**EXCERPTED DATA**
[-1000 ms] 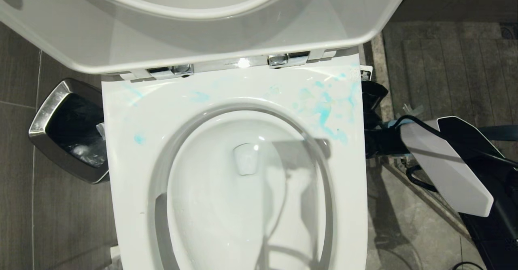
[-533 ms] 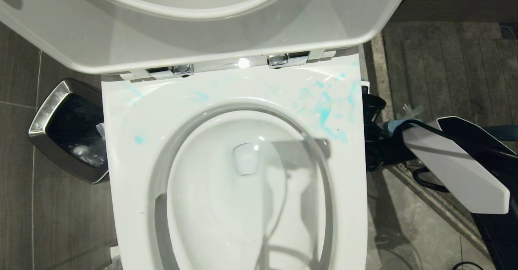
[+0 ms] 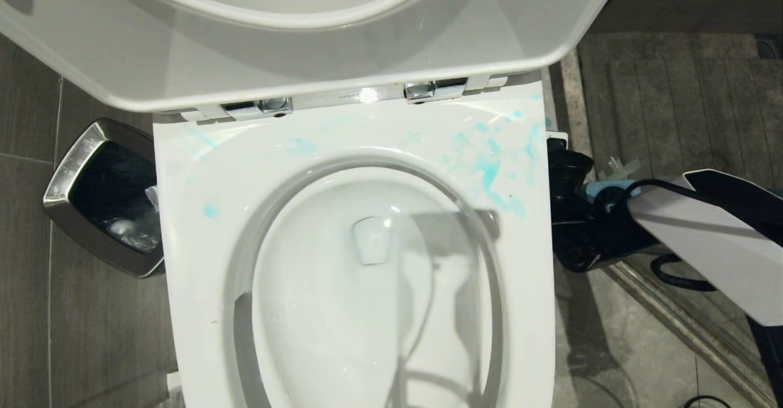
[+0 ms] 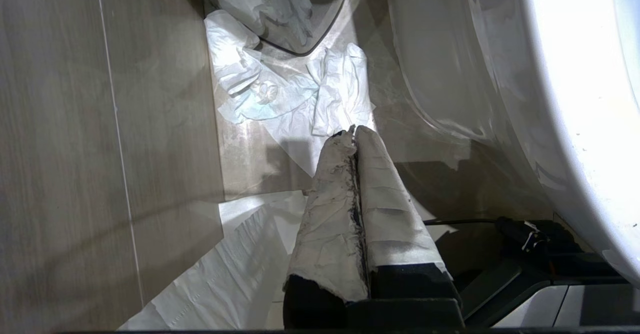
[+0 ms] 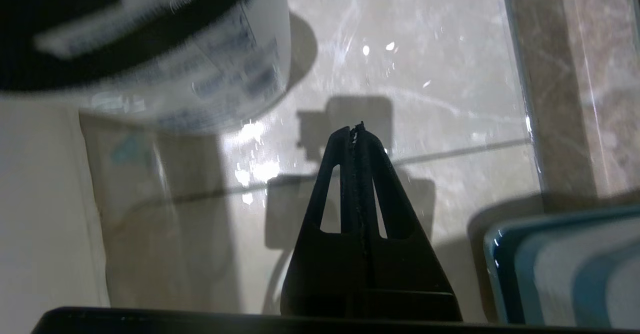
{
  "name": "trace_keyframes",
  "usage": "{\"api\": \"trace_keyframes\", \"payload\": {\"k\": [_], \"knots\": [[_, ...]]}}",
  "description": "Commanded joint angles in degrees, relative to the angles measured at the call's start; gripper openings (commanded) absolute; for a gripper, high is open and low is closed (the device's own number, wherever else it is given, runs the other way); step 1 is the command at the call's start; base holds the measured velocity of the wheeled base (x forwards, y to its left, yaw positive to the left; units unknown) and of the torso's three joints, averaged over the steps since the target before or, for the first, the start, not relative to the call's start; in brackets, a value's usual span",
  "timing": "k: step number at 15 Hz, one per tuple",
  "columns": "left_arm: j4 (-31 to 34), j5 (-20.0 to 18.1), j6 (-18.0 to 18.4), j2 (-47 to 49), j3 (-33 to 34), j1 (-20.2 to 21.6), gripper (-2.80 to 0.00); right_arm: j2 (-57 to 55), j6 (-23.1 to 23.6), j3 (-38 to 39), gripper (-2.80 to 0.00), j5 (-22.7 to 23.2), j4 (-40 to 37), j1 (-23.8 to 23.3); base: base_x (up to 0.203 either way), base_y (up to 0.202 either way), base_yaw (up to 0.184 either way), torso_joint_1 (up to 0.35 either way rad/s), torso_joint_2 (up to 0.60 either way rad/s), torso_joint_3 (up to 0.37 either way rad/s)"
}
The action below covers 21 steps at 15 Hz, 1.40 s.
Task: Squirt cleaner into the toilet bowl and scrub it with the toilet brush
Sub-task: Pour in the cleaning agent
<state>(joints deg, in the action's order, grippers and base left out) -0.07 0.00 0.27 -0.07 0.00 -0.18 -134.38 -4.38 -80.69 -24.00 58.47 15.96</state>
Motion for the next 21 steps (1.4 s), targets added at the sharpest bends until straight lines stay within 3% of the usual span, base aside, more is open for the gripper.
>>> {"api": "trace_keyframes", "payload": {"k": [1, 4, 7, 11, 21], "knots": [[-0.01, 0.00, 0.00, 0.07, 0.00, 0.01, -2.80, 2.53, 0.49, 2.72, -2.80, 0.10, 0.33, -0.39, 0.000, 0.000, 0.000, 0.000, 0.00, 0.000], [-0.01, 0.00, 0.00, 0.07, 0.00, 0.01, -2.80, 7.27, 2.88, 8.61, -2.80, 2.16, 0.21, -2.81, 0.000, 0.000, 0.000, 0.000, 0.00, 0.000], [-0.01, 0.00, 0.00, 0.07, 0.00, 0.01, -2.80, 7.41, 3.02, 5.98, -2.80, 2.61, 0.20, -6.91, 0.000, 0.000, 0.000, 0.000, 0.00, 0.000], [-0.01, 0.00, 0.00, 0.07, 0.00, 0.01, -2.80, 5.81, -0.76, -1.46, -2.80, 2.82, -1.67, -10.41, 0.000, 0.000, 0.000, 0.000, 0.00, 0.000], [-0.01, 0.00, 0.00, 0.07, 0.00, 0.01, -2.80, 3.63, -5.23, -2.62, -2.80, 2.82, -4.73, -3.75, 0.000, 0.000, 0.000, 0.000, 0.00, 0.000]]}}
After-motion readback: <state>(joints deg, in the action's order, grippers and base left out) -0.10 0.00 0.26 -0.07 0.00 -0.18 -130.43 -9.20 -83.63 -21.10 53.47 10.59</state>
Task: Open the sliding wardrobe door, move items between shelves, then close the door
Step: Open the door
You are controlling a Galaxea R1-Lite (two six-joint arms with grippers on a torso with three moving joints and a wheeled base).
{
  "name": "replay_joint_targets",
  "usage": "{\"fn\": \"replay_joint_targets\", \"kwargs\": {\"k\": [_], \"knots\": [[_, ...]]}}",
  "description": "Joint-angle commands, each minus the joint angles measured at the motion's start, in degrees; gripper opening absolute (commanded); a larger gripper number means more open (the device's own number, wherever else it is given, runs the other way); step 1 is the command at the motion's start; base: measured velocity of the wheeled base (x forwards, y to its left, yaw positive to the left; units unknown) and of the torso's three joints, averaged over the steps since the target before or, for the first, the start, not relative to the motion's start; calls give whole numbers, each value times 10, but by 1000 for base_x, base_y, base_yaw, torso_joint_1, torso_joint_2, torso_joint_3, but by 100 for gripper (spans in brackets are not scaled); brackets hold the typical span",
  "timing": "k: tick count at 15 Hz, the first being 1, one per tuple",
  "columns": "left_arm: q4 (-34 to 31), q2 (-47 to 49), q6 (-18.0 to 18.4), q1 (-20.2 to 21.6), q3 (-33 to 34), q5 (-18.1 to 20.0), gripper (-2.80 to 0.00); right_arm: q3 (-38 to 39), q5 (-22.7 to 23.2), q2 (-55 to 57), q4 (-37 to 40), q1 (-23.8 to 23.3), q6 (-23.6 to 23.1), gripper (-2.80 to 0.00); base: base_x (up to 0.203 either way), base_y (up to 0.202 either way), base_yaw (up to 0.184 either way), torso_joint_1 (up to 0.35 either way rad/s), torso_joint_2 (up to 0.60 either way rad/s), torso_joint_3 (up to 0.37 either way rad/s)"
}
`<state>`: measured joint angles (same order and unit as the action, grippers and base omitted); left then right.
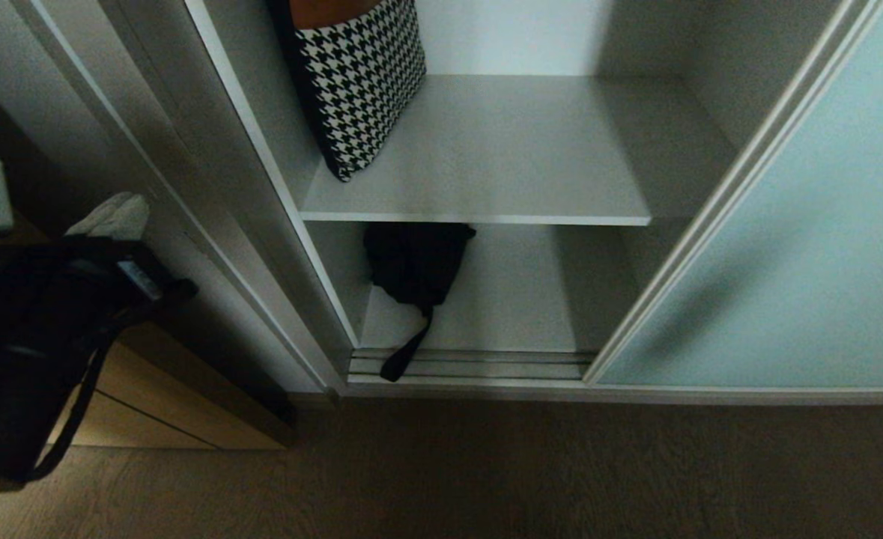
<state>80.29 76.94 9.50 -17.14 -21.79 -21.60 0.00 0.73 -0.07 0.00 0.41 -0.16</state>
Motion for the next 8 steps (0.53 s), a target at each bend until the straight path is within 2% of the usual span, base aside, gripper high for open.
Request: {"fn": "replay_joint_targets", "kwargs": {"k": [1, 2, 4, 8], "knots": [[0, -118, -5, 10, 94, -18, -280, 0, 1, -1, 0, 0, 0, -280, 0, 0, 0, 0, 0, 0], [-9, -153, -13, 26, 137, -34, -280, 0, 1, -1, 0, 0, 0, -280, 0, 0, 0, 0, 0, 0], [-40, -226, -26, 55, 181, -52, -280, 0, 1, -1, 0, 0, 0, -280, 0, 0, 0, 0, 0, 0], [-112, -396, -26, 88, 209, -50, -280, 0, 1, -1, 0, 0, 0, -280, 0, 0, 0, 0, 0, 0]]}}
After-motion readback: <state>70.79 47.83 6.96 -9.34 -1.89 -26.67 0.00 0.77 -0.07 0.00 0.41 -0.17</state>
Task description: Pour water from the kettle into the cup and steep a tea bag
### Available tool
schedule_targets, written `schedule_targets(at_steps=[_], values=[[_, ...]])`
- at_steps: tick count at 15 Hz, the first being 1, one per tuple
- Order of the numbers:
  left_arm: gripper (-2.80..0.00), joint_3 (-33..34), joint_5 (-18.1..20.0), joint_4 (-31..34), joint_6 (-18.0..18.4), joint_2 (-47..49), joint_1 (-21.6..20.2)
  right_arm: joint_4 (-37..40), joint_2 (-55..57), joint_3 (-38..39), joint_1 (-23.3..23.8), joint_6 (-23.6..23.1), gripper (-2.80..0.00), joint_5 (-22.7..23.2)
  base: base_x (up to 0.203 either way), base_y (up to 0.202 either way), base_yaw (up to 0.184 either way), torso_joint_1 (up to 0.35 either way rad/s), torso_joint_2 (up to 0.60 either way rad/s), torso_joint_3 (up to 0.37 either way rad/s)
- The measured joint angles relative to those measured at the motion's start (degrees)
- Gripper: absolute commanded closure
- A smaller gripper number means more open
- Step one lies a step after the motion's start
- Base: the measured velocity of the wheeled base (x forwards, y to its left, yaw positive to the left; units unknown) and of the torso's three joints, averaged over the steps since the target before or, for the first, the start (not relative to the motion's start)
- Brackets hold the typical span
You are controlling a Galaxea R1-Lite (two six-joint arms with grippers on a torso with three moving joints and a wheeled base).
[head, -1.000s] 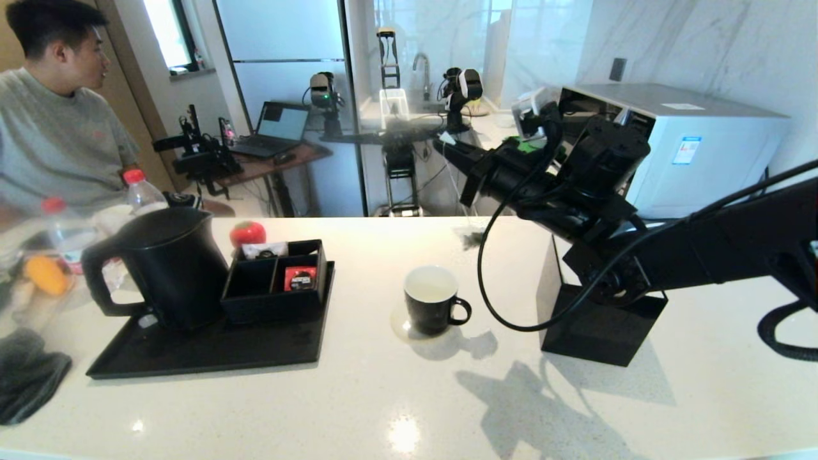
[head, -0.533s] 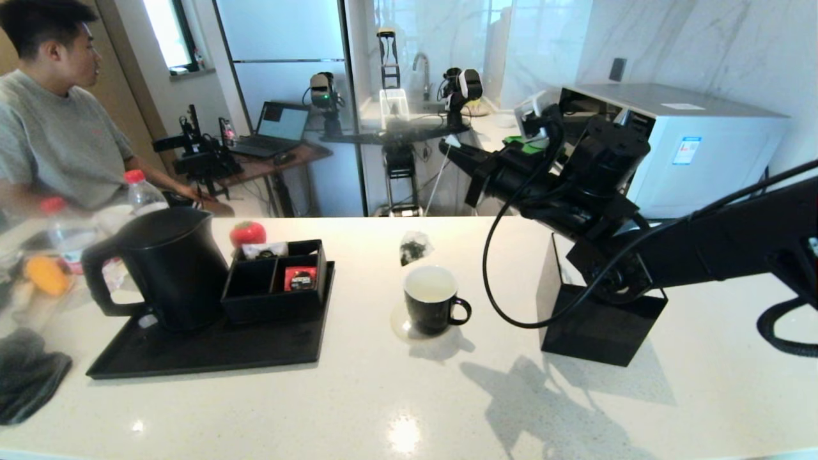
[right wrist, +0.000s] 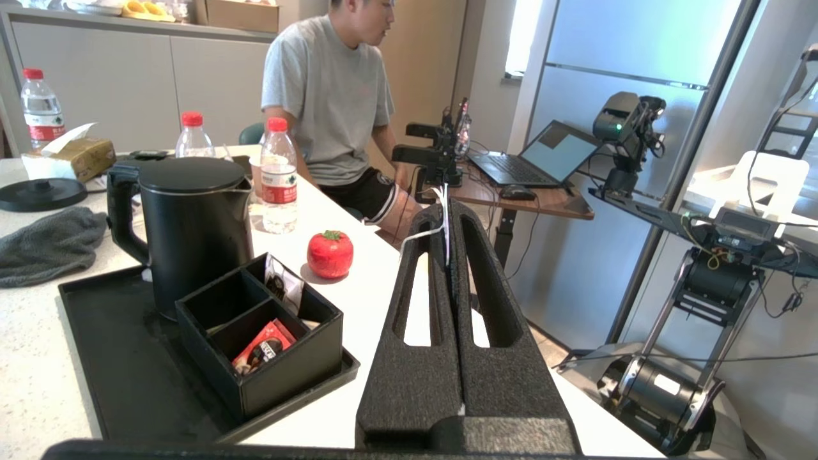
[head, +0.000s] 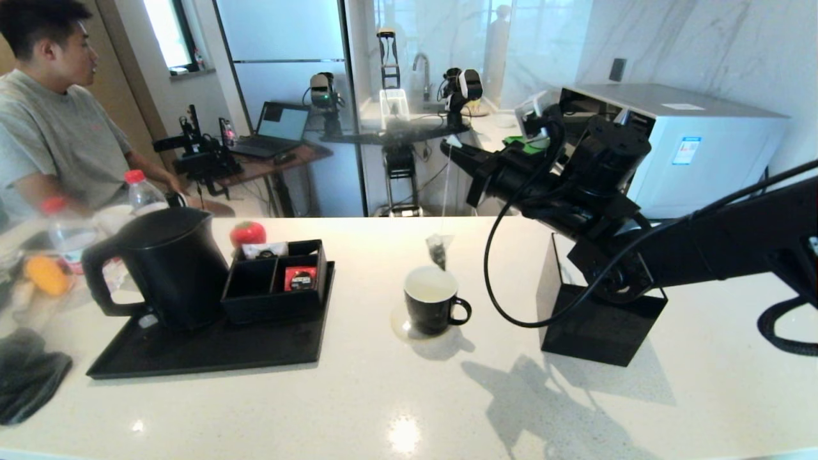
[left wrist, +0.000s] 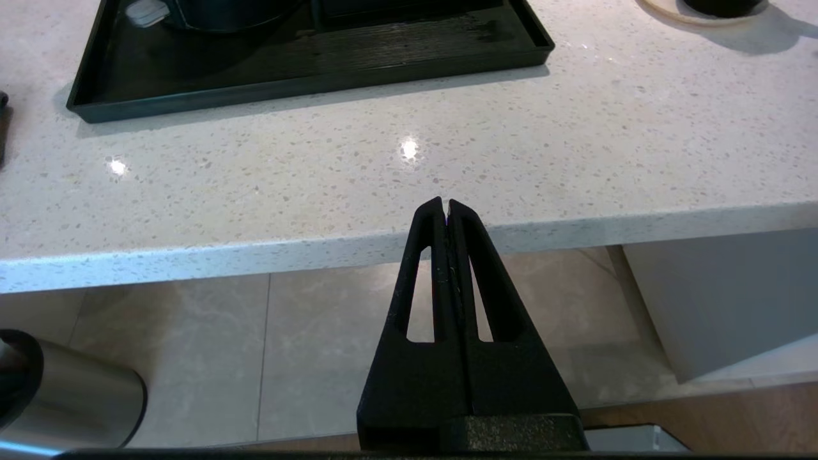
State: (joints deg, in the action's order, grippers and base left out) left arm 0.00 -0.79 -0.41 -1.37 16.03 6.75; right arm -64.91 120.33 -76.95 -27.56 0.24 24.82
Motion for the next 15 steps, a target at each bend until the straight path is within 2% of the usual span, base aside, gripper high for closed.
schedule_targets(at_steps=[1,4,5,12,15], values=[[0.0,0.0,0.0,0.0,0.0,0.0,-0.4,0.1,0.0,0.0,0.0,0.0,0.0,0.1,0.0,0.0,0.0,0.0,0.0,0.0],[0.0,0.0,0.0,0.2,0.0,-1.1,-7.0,-0.5,0.0,0.4,-0.2,0.0,0.0,0.1,0.0,0.0,0.0,0.0,0.0,0.0],[0.0,0.0,0.0,0.2,0.0,-1.9,-7.9,-0.9,0.0,0.6,-0.3,0.0,0.0,0.2,0.0,0.0,0.0,0.0,0.0,0.0],[0.0,0.0,0.0,0.4,0.4,-5.8,-7.6,-5.4,-0.2,6.8,-2.2,0.0,0.0,0.3,0.0,0.0,0.0,0.0,0.0,0.0],[0.0,0.0,0.0,0.4,0.2,-11.6,-7.1,-6.1,-0.2,8.3,-3.3,0.0,0.0,0.2,0.0,0.0,0.0,0.0,0.0,0.0]])
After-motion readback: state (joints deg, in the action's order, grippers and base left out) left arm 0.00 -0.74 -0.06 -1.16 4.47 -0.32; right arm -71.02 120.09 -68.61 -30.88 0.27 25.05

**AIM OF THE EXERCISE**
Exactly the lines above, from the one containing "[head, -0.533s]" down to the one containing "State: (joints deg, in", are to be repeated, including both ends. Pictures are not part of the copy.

**ANSWER TO THIS EXERCISE**
[head, -0.533s] 
[right wrist, +0.000s] 
[head, +0.000s] 
[left wrist, +0.000s] 
State: (joints deg, in the action's order, grippers and base left out) left arm 0.00 -0.79 -0.41 -1.37 16.03 6.75; right arm -64.91 120.33 -76.95 -27.56 0.24 24.82

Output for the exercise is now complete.